You are viewing a plain text version of this content. The canonical link for it is here.
Posted to user@cassandra.apache.org by Kevin Burton <bu...@spinn3r.com> on 2014/06/30 20:17:51 UTC

Read 75k live rows in a query that should only return 500 (in queue-like table).

I have a queue-like table which is reading 75k Iive rows… and then only
returning 500.

… I'm trying to figure out why this could be.

Following this:

http://www.datastax.com/dev/blog/cassandra-anti-patterns-queues-and-queue-like-datasets

I BELIEVE that I'm doing everything right.

Essentially my schema is:

bucket: int
sequence: long
value: text…
primary key( bucket, sequence )

… value is just a big chunk of html.

sequence is a timestamp essentially.

I have 100 buckets… and that's the partition key.  So I can stick these
buckets across 100 servers token ranges.

The query is specified to only read values greater than a sequence value…

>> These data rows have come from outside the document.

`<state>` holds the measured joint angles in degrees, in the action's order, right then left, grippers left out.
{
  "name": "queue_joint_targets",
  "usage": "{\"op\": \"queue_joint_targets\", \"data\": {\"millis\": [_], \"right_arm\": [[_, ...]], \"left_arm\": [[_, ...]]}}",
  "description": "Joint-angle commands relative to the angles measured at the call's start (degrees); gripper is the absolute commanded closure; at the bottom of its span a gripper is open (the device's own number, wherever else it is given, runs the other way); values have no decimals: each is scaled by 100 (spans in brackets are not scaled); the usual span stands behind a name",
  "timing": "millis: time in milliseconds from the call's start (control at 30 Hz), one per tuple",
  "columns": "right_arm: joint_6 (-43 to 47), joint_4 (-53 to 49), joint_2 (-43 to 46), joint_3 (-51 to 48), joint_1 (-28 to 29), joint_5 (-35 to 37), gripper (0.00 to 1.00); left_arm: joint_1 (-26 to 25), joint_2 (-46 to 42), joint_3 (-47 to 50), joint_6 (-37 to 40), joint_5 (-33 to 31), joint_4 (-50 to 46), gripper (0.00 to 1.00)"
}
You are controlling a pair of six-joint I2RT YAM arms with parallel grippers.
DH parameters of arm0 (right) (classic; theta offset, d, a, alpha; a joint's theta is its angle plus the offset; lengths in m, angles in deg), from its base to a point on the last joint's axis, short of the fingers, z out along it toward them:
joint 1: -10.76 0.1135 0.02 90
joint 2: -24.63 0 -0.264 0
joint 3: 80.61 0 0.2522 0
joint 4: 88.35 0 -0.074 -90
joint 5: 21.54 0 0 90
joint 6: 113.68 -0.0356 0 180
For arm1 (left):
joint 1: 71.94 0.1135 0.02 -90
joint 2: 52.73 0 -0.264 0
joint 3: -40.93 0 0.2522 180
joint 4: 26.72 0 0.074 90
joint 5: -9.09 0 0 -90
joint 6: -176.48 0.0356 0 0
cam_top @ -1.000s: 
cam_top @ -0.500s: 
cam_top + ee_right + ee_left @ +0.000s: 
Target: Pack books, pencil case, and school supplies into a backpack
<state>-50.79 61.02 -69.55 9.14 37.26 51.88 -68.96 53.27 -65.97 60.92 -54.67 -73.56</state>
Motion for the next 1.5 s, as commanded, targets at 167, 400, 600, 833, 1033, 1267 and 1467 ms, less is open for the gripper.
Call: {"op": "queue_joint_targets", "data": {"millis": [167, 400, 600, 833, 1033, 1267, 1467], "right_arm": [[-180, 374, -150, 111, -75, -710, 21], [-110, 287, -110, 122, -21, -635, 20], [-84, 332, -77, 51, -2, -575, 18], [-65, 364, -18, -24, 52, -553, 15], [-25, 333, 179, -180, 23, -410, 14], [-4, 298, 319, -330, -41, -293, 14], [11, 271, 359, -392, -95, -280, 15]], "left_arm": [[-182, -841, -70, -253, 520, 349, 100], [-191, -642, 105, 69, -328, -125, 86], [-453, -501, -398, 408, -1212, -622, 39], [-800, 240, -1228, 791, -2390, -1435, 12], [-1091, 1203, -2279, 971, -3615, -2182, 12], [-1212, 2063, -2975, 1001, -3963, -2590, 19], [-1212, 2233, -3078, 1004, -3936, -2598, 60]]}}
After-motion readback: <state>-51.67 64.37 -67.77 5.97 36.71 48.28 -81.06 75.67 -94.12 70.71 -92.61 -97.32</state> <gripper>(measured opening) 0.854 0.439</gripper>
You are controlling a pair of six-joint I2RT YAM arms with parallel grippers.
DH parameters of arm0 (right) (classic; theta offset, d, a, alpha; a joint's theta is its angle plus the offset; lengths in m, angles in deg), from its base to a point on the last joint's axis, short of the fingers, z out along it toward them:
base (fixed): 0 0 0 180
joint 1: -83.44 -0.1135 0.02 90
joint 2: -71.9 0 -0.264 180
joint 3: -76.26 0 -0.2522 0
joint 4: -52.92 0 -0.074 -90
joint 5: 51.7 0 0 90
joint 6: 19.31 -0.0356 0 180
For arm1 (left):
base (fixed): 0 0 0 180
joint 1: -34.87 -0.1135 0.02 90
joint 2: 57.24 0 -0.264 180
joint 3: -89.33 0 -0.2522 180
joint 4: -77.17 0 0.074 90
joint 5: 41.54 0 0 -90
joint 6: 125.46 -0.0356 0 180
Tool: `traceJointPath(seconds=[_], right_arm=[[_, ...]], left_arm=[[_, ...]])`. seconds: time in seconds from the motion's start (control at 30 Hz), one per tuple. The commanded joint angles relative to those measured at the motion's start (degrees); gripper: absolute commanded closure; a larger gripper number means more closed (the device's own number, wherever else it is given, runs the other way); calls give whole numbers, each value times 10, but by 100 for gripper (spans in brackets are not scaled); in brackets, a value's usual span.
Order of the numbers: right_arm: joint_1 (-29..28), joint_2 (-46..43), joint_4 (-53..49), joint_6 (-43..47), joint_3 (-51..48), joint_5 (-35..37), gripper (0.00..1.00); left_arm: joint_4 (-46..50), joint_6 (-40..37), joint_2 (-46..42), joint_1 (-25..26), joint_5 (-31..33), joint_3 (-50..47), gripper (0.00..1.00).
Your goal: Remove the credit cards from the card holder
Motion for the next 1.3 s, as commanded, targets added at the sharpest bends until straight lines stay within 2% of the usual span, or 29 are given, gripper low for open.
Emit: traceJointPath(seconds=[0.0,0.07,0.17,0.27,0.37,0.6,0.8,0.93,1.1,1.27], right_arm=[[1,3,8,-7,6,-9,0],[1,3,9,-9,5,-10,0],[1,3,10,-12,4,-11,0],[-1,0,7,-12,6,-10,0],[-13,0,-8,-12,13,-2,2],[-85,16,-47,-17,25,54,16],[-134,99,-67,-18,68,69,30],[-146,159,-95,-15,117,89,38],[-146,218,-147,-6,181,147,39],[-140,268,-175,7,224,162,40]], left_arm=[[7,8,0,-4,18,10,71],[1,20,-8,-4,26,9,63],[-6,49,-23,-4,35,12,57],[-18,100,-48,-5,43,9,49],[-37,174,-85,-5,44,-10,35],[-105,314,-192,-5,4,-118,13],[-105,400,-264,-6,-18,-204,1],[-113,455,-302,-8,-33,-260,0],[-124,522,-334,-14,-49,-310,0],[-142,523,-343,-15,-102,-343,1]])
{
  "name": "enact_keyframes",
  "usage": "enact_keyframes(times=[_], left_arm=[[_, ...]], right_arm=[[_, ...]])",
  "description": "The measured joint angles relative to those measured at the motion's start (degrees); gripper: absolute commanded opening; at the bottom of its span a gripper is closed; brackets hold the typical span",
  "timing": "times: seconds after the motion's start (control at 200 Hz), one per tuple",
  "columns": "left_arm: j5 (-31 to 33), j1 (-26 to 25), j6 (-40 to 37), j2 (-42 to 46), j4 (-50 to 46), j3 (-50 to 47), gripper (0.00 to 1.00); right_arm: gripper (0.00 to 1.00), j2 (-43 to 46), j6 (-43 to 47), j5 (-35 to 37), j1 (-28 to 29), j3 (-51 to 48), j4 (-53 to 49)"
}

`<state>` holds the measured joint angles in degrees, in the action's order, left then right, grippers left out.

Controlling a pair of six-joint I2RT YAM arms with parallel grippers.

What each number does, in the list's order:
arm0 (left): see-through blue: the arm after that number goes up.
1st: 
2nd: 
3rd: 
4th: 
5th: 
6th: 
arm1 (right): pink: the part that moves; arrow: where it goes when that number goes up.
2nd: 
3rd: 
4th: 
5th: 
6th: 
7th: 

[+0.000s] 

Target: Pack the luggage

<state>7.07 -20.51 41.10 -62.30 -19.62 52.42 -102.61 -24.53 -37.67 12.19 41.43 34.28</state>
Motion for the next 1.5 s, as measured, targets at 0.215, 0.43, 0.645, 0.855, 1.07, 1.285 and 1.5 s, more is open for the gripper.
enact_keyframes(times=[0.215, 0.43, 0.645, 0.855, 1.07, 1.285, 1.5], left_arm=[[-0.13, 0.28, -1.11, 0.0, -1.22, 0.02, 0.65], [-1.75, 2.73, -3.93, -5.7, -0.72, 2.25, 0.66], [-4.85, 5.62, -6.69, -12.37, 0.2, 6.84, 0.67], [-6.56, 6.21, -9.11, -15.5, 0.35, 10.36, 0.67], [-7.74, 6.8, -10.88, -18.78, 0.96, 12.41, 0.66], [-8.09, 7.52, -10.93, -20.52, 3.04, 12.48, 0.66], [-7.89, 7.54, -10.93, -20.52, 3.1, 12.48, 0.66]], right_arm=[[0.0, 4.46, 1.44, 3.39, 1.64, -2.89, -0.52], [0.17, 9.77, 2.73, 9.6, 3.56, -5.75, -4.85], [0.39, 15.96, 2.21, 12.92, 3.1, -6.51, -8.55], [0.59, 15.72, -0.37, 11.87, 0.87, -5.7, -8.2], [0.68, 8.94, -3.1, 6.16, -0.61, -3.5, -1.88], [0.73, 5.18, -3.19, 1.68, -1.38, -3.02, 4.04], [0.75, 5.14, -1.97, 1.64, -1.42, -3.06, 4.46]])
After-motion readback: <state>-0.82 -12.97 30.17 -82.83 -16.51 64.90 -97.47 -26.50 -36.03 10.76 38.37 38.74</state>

I'm avoiding tombstone columns ("When you know where your live columns
begin") by specifying the after parameter and setting gc_grace_seconds=0 …

The query is essentially:

SELECT * FROM content WHERE bucket=98 AND sequence>1403995838000000000
ORDER BY sequence ASC LIMIT 500;

.. I got rid of the " ORDER BY sequence ASC " as a test and that didn't
change anything.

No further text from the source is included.